If you showed me actual similarities, sure. But your similarities are literally just 'they're both a bit wiggly'. Would a neurosurgeon mistake such a graph for genuine brain activity? No, of course not, because they're not similar. They are, at best, both graphs.
Sure, but both involve "electron flow activity", in this case, high energy external discharge activities which you seem to be utterly ignoring. There are five minute solar cycles, 22 years solar cycles, all sorts of things we could "graph" to show cyclical electrical activities from the sun. It produces and directs energy in much the same way as a living organism.
Your only objection to the tide analogy is that it doesn't involve the flow of electrons - rather stunningly missing the point. Simply saying "Aha! They're both a bit wiggly!" is not a valid argument. At its crudest, correlation does not imply causation.
So if were were to be a couple of amebas sitting inside a human brain trying to determine if the system we live inside of is "alive" and "aware, how me we go about that? How would we determine "causation" for movement of electrons? How does your "dark sky entity" fair in this "causation test"?
First, the point of my analogy has been consistent: it's always been an example of a system that is dense in electrical circuits but is not concious. You've yet to come up with any rebuttal to that. Let's assume that it does somehow disprove atheism (I'll address this in my second point) - so what? Whether it disproves atheism or has no influence on it, it does its job: it undermines your central claim, that the universe is concious.

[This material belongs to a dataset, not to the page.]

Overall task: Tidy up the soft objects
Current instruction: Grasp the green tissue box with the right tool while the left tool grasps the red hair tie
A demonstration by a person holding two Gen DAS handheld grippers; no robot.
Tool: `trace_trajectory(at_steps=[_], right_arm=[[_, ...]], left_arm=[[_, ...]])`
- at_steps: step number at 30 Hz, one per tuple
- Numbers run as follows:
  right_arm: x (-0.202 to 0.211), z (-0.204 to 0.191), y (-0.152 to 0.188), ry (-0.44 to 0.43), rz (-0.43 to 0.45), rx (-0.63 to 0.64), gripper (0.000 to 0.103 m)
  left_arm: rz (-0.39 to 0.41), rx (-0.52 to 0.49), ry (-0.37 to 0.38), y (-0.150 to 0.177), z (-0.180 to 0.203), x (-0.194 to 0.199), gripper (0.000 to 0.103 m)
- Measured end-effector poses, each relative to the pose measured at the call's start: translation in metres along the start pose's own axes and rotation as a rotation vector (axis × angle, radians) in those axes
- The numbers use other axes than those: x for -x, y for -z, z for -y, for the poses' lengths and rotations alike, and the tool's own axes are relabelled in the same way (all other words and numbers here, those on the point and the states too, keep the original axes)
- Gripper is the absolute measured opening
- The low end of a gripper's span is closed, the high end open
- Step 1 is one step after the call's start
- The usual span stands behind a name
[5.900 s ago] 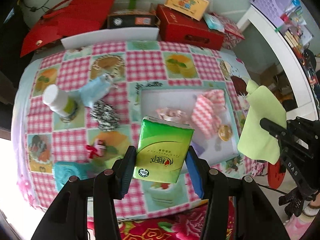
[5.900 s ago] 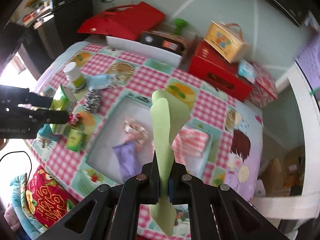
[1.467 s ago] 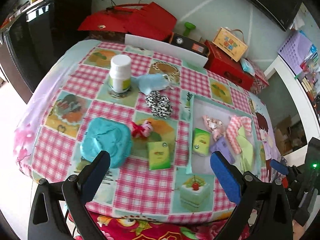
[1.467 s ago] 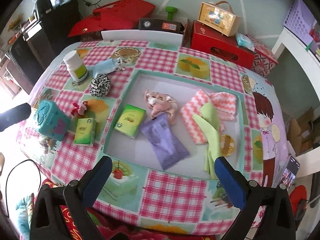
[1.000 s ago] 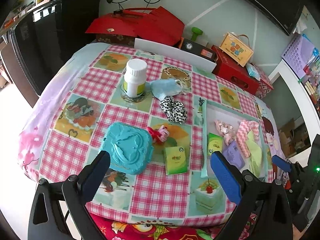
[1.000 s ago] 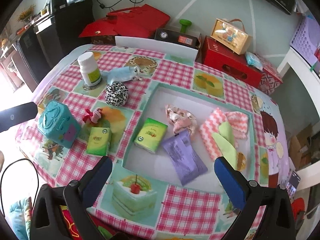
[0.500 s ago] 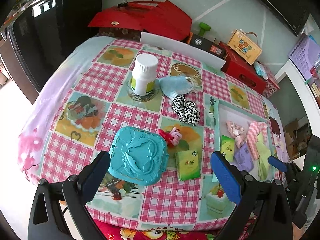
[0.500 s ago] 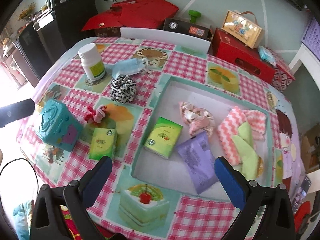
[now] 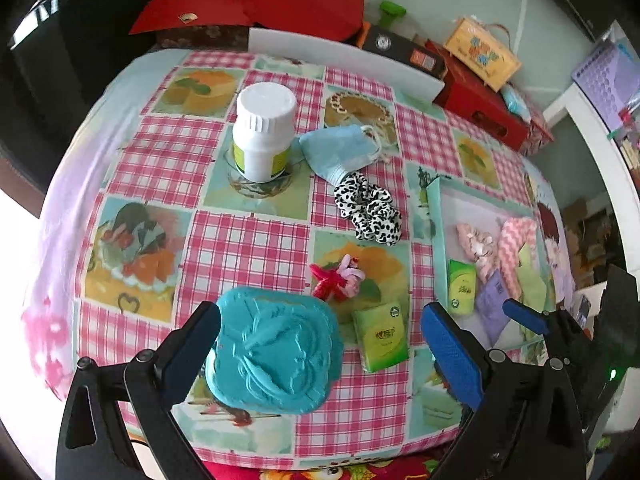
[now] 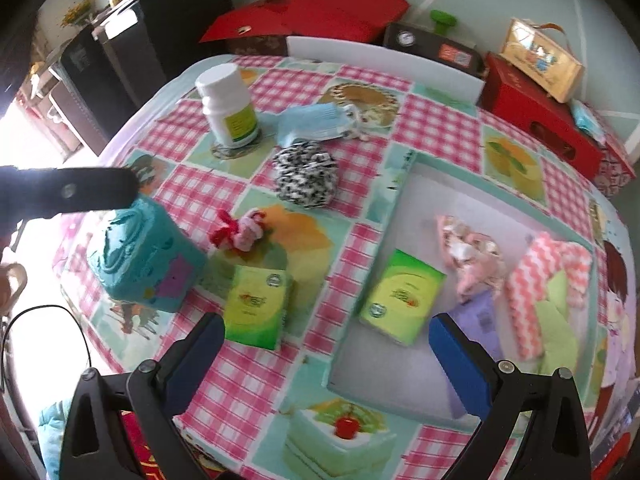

No. At best it "potentially" undermines the "certainty" that the collection of "circuits" is actually "aware". If it is not aware and alive and communicating with humans, then we should be able to "predict" that humans do not have 'experiences" of this higher intelligence in their lives, right? How well does you "null hypothesis" actually "predict" what we observe in human behavior?
Second, you have twice now ignored the facts that a) the computer analogy doesn't imply the universe's electrical circuits point to intelligent design, and b) there is a third alternative: that electrical circuits are neither hallmarks of design or of conciousness.
The problem with that claim is that you've produced no examples of that third option actually appearing in nature. At best it's a "theoretical possibility", much like "invisible sky energy unicorns" are a "theoretical possibility". Your third option hasn't been demonstrated to exist in nature.
I gotta stop here for now, but I'll pick up the rest a bit later today.